На ней было облегающее по фигуре черное пальто с воротником из чернобурки. К груди она прижимала футляр…
Одной рукой Алексей держался за поручень, а другой нежно поддерживал ее гибкую черную суконную спину.
Вблизи ее глаза были еще прекраснее, чем виделись, чем вожделелись из четвертого ряда партера.

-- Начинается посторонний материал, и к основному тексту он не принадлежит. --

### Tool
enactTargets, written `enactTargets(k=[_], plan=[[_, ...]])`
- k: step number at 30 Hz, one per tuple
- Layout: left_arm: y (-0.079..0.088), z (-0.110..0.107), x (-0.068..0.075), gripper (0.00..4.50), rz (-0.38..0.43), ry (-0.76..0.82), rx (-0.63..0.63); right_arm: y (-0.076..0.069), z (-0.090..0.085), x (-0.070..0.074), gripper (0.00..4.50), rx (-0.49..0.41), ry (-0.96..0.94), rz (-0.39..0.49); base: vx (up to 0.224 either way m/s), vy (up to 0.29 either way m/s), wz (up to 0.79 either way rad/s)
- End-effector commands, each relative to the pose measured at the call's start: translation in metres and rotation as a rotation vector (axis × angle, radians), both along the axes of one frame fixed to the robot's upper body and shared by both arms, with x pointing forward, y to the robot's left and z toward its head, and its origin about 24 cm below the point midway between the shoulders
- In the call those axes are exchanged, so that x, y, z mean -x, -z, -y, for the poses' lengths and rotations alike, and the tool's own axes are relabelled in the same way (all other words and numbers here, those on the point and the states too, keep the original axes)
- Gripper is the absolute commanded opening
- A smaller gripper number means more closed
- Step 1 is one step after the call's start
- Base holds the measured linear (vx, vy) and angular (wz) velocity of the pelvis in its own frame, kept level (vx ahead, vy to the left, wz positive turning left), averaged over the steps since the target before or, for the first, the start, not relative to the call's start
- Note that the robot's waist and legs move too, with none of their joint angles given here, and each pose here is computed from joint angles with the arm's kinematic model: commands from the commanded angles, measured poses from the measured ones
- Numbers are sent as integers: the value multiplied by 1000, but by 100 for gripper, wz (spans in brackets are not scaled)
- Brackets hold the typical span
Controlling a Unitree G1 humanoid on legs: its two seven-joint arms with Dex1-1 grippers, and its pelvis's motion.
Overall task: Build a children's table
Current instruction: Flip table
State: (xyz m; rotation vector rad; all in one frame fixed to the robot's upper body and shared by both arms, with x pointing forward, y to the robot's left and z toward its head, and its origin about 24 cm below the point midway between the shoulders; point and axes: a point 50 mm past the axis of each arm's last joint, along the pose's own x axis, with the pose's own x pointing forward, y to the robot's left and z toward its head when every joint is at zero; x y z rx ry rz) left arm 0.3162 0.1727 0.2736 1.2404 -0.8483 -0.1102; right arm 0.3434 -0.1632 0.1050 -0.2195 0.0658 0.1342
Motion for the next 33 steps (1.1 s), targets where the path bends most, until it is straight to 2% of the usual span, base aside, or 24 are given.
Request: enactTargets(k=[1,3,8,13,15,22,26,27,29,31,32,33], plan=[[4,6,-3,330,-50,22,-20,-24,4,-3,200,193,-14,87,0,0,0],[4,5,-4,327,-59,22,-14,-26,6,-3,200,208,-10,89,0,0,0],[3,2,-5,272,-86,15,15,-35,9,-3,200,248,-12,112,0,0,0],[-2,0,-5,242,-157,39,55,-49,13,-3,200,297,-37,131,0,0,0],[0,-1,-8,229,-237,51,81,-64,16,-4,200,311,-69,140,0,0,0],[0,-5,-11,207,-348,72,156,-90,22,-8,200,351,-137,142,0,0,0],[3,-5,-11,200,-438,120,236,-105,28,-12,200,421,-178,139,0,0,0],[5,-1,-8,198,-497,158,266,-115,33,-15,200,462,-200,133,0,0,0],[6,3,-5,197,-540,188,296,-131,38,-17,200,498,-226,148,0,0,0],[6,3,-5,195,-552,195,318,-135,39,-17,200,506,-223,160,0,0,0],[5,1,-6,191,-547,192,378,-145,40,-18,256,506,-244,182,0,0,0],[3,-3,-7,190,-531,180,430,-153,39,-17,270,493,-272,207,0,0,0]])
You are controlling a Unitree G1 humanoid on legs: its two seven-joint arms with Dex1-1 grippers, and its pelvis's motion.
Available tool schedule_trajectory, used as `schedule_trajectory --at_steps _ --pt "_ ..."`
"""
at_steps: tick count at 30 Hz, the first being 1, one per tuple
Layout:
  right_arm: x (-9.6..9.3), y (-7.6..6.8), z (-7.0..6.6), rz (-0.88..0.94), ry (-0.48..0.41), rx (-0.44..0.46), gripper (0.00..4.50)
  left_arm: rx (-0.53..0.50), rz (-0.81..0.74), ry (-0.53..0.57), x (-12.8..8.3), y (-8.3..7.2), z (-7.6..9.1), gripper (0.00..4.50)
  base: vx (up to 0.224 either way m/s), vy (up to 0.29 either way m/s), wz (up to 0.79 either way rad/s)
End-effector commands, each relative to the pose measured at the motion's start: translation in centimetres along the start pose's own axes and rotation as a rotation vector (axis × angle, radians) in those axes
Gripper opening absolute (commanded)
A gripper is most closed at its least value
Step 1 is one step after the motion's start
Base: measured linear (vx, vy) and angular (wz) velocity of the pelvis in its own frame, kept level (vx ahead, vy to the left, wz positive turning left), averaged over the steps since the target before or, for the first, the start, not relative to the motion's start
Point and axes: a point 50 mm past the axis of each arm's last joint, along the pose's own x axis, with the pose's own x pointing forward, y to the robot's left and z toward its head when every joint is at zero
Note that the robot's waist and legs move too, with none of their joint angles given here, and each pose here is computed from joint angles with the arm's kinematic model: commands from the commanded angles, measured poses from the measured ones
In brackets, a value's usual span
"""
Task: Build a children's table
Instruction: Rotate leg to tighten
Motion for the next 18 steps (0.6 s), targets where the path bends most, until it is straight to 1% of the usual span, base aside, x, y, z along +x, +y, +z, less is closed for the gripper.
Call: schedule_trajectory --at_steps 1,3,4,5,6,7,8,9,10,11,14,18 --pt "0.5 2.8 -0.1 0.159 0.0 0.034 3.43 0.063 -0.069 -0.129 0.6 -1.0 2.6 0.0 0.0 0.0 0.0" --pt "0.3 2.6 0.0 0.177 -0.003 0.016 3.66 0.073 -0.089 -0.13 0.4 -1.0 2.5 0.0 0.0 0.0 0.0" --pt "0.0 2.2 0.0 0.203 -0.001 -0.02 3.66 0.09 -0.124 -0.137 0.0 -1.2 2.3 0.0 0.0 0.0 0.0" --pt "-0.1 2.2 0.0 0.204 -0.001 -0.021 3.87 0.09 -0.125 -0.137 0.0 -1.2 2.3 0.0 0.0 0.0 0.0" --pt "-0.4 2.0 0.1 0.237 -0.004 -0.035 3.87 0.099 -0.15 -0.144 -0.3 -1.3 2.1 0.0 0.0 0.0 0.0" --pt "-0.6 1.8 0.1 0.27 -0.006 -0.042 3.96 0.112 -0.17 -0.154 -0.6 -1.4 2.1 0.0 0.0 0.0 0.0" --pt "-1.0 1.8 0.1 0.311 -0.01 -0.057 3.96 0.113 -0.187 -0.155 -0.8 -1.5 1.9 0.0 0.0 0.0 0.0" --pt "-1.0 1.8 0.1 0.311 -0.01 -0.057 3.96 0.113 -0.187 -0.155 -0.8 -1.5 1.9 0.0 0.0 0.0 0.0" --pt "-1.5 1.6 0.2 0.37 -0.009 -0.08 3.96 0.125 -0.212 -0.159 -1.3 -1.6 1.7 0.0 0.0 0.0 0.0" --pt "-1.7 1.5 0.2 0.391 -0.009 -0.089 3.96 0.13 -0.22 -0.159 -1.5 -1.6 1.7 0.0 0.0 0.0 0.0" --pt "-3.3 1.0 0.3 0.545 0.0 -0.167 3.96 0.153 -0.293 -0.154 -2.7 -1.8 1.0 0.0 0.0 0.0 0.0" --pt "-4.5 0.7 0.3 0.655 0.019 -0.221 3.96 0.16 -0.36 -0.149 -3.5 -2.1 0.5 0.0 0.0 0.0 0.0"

Она взметывала вверх длинные ресницы и ужалив, мгновенно прятала… Серые…
Серые глаза.
Филолог Леша Коровин подумал…
Les yeux bleu – ses des amoureus
Les yeux noir – ses des kannart
Les yeux maroux – ses des couchon
Les yeux verts – ses des viper*
У нее – серые…
Les yeux grees – ses des valise** * Голубые глазки – у влюбленных Черные глазки у канареек Карие глазки – у поросят Зеленые глазки – у змейки (французская детская считалочка) ** Серые глазки у футляра (фр.) Подумал и фыркнул – не удержался…

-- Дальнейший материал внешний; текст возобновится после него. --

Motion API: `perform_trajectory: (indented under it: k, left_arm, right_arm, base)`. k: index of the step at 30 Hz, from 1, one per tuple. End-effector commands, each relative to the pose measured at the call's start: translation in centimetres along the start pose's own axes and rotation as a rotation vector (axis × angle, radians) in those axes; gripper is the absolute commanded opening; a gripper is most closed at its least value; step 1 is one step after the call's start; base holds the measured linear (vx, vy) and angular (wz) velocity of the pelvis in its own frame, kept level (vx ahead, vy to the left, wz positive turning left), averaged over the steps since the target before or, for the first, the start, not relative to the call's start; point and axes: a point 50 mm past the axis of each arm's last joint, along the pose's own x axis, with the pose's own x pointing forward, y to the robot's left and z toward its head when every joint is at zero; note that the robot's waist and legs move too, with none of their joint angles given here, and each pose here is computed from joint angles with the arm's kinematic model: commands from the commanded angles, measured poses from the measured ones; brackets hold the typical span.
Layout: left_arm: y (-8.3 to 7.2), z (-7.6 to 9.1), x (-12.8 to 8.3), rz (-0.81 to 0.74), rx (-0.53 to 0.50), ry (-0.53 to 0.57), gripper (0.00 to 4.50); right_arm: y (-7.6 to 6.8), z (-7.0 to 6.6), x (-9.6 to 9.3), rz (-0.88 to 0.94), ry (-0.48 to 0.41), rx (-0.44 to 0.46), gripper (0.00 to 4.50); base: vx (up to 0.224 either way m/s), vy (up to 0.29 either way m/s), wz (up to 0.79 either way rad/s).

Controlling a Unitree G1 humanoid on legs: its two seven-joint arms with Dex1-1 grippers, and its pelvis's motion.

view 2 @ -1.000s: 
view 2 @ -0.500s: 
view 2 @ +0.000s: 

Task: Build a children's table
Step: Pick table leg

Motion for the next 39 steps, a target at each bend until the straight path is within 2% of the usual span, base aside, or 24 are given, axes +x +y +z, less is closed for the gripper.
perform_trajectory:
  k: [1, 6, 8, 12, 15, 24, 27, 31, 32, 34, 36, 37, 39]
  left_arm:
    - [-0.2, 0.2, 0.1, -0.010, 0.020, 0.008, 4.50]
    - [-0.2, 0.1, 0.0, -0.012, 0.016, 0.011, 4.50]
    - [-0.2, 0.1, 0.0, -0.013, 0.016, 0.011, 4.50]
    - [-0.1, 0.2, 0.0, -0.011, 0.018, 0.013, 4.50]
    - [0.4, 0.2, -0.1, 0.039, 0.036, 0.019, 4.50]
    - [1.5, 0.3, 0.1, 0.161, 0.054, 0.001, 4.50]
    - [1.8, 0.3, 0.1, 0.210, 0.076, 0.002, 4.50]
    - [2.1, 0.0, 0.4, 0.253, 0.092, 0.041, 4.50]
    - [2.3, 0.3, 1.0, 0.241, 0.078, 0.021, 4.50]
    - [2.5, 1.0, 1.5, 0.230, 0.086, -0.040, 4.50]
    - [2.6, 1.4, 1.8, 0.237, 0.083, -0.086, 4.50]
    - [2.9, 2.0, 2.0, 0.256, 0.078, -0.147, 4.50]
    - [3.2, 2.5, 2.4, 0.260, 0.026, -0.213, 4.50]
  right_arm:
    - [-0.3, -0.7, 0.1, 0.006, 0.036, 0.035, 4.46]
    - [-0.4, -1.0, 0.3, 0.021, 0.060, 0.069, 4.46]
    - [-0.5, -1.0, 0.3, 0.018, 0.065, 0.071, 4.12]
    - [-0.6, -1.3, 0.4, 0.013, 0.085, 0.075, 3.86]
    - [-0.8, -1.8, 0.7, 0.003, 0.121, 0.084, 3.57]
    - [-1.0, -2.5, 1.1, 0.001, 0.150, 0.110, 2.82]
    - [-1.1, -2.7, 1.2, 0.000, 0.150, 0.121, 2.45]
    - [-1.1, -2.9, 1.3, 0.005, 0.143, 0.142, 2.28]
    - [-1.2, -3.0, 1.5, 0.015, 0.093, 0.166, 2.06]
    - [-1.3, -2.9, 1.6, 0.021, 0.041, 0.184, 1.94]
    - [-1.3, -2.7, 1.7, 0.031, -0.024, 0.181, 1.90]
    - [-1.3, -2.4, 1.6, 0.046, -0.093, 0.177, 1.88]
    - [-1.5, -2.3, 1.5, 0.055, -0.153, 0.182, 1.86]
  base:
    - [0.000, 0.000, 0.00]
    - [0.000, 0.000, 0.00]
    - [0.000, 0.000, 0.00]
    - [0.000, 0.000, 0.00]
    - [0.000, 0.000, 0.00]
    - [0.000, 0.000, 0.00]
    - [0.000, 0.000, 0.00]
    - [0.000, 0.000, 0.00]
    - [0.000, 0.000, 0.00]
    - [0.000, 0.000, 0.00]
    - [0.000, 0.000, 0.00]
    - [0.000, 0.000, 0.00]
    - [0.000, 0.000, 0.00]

– Чему вы? – спросила она – У футляра, вернее у той, что держит в руках футляр – серые глаза…
– Разве это смешно? – удивилась она.
– Все дело в нюансах формы, – ответил Алексей.

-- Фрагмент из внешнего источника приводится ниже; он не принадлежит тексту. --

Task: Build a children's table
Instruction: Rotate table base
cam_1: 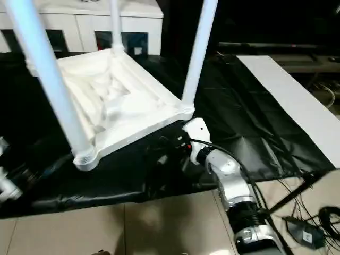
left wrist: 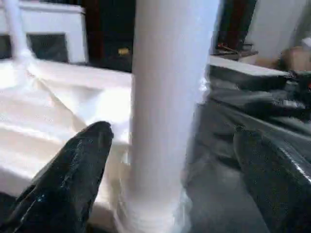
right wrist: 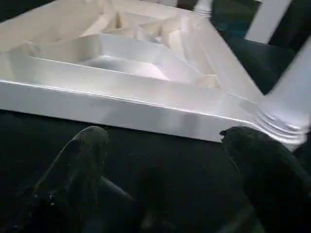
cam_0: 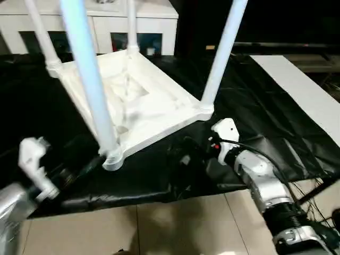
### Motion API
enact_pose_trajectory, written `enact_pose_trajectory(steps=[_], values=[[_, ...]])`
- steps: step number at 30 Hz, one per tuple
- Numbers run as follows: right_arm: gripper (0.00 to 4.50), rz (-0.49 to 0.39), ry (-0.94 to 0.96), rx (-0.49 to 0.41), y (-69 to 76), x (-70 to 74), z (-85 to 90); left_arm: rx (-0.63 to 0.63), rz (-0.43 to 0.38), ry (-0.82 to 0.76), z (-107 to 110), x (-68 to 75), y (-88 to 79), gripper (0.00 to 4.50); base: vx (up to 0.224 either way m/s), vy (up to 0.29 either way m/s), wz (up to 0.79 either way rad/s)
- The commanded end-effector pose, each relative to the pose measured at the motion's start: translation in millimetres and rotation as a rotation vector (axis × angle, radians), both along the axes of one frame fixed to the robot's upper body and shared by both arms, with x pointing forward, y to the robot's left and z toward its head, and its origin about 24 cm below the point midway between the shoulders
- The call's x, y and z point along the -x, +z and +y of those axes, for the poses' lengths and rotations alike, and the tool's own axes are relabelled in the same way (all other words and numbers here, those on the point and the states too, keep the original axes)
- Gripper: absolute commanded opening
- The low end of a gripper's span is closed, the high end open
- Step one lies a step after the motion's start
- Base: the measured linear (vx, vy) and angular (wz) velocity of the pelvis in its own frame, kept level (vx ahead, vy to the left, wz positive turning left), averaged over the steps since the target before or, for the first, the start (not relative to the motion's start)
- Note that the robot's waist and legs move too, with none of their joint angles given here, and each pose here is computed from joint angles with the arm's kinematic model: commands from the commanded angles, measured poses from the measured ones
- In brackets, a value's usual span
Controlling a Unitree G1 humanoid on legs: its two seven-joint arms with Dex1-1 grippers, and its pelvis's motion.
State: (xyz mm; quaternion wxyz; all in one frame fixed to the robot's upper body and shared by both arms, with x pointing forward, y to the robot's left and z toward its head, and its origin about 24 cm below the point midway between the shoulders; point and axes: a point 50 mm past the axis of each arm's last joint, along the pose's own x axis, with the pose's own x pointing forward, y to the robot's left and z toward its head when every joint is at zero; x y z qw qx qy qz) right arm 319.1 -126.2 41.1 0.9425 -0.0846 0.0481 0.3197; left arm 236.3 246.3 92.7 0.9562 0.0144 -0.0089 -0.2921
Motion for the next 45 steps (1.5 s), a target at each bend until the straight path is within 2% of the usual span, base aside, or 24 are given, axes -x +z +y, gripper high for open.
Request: enact_pose_trajectory(steps=[1, 3, 4, 6, 9, 12, 16, 22, 24, 28, 30, 31, 36, 38, 42, 45], values=[[4.18, -0.003, -0.033, -0.008, 1.8, -0.5, -1.0, -0.034, -0.025, 0.014, -12, -9.1, 0.0, 4.44, 0.0, 0.0, 0.0], [4.18, 0.002, -0.086, -0.02, 1.9, -3.6, -1.9, -0.017, -0.031, -0.029, -31, -17.6, 1.2, 4.44, 0.0, 0.0, 0.0], [4.18, 0.003, -0.092, -0.02, 1.7, -4.1, -2.1, -0.01, -0.03, -0.034, -34, -18.7, 1.4, 4.44, 0.0, 0.0, 0.0], [4.18, 0.023, -0.136, -0.002, -1.8, -7.1, -2.7, 0.02, -0.041, -0.061, -51, -27.7, 3.2, 4.44, 0.0, 0.0, 0.0], [4.18, 0.051, -0.158, 0.033, -7.1, -9.9, -2.0, 0.042, -0.047, -0.104, -65, -32.1, 4.9, 4.44, 0.0, 0.0, 0.0], [4.18, 0.073, -0.195, 0.092, -13.2, -16.9, -2.1, 0.1, -0.039, -0.246, -88, -28.0, 12.0, 4.44, 0.0, 0.0, 0.0], [4.18, 0.12, -0.267, 0.101, -16.3, -28.3, -4.9, 0.151, 0.003, -0.454, -117, -16.9, 21.6, 4.44, 0.0, 0.0, 0.0], [4.18, 0.15, -0.275, 0.113, -17.8, -34.0, -1.3, 0.154, -0.001, -0.558, -140, -14.4, 27.2, 4.44, 0.0, 0.0, 0.0], [4.18, 0.154, -0.23, 0.103, -17.7, -36.4, 10.4, 0.139, -0.021, -0.552, -152, -21.1, 27.9, 4.44, 0.0, 0.0, 0.0], [4.18, 0.158, -0.175, 0.078, -17.2, -35.9, 27.7, 0.058, -0.033, -0.471, -157, -38.8, 20.7, 4.44, 0.0, 0.0, 0.0], [4.18, 0.165, -0.158, 0.065, -17.6, -34.9, 32.8, 0.038, -0.046, -0.466, -158, -42.6, 19.7, 4.44, 0.0, 0.0, 0.0], [4.18, 0.19, -0.123, 0.029, -19.4, -32.1, 43.0, 0.035, -0.049, -0.459, -161, -49.1, 19.6, 4.44, 0.0, 0.0, 0.0], [4.18, 0.209, 0.006, 0.016, -25.5, -21.1, 69.0, 0.034, -0.065, -0.498, -175, -58.0, 22.0, 4.44, 0.0, 0.0, 0.0], [4.18, 0.226, 0.126, -0.005, -30.3, -9.5, 88.3, 0.023, -0.083, -0.516, -188, -65.6, 21.7, 4.44, 0.0, 0.0, 0.0], [4.18, 0.226, 0.171, -0.005, -32.4, -4.4, 94.2, 0.021, -0.097, -0.525, -199, -70.9, 21.6, 4.44, 0.0, 0.0, 0.0], [4.18, 0.221, 0.157, -0.01, -32.0, -5.4, 91.7, 0.021, -0.112, -0.513, -207, -76.1, 23.6, 4.44, 0.0, 0.0, 0.0]])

В тот вечер они подружились.
Он произвел на нее необходимое впечатление.
И залогом – были ее адрес и телефон.
Улица Чайковского дом 38…
272 – 65 – 15
… Во второе их свидание он сострил – улицу себе специально подбирали, по профессиональному признаку?
Оказалось же, что Чайковский здесь совсем не из той оперы… Не тот, чей первый концерт для фортепьяно Ван Клиберн играл, а тот, который с Желябовым да с Петром Лавровым в царя бомбу кидал…
Алексея беспокоил вопрос – достанет ли ему денег на то, чтобы достойно ухаживать за Верой. Он нервничал. И нервозность свою прятал за балагурством.
А потом, вдруг, начинал нервничать – не кажется ли он ей болтуном?
Опасения его были не напрасными.
Третьего свидания он не добился.
И он не понимал.
Почему?
Он караулил ее возле филармонии, выглядывая из-за угла, с кем она пойдет к метро, к кому сядет в машину…
Он звонил по телефону 272-65-15 и нажимал на рычажок, когда трубку брала не она…
А когда брала она, затаив дыхание, молчал…
Он не догадывался, что тонкая, обладающая обостренным нервом скрипачка Вера Гармаш страстно желала получать не из того капитала постоянства и серьезности намерений, что предлагал ей он, но мечтала об иных радостях, что питались ценностями совершенно противоположными постоянству – она вожделела острых замираний под сердцем, страстей навзрыд, мгновенного озарения счастьем с последующим желанием отравиться, того – что дают отношения с красивыми и успешными мужчинами… С теми, которые до смерти влюбляют в себя, а потом безжалостно бросают… …
Алексей не понимал.
Почему?
А она не желала объяснять.
Ей было скучно. …
Он мечтал о тихом счастье.
А она мечтала о сильных страстях.
Они не складывались в пару.
Они не совпадали выпуклостями и вогнутостями своих душевных устройств…
И это вызывало страдания.
По-крайней мере, у одного из них.
Алексей влюбился в Веру.
Он мечтал о ней, как о своей девушке, мечтал о ней как о жене, представляя ее в своей квартире, представляя ее с их ребенком у ее груди.
Он влюбился и был несчастен не получая Веру в свои объятия.
А она, а она страдала по красавцу Вадиму Юрьевичу, который то подбирал ее, то бросал, то подбирал, приласкав, то снова безжалостно вышвыривал ее из своей красивой жизни, помучив, вдоволь поторкав ее симпатичной мордашкой о столешницу условного жизненного стола… Но она была счастлива этим унижениям, когда Вадим Юрьевич бил ее мордашкой об стол, потому что порою, бывало, за этим столом они и пировали.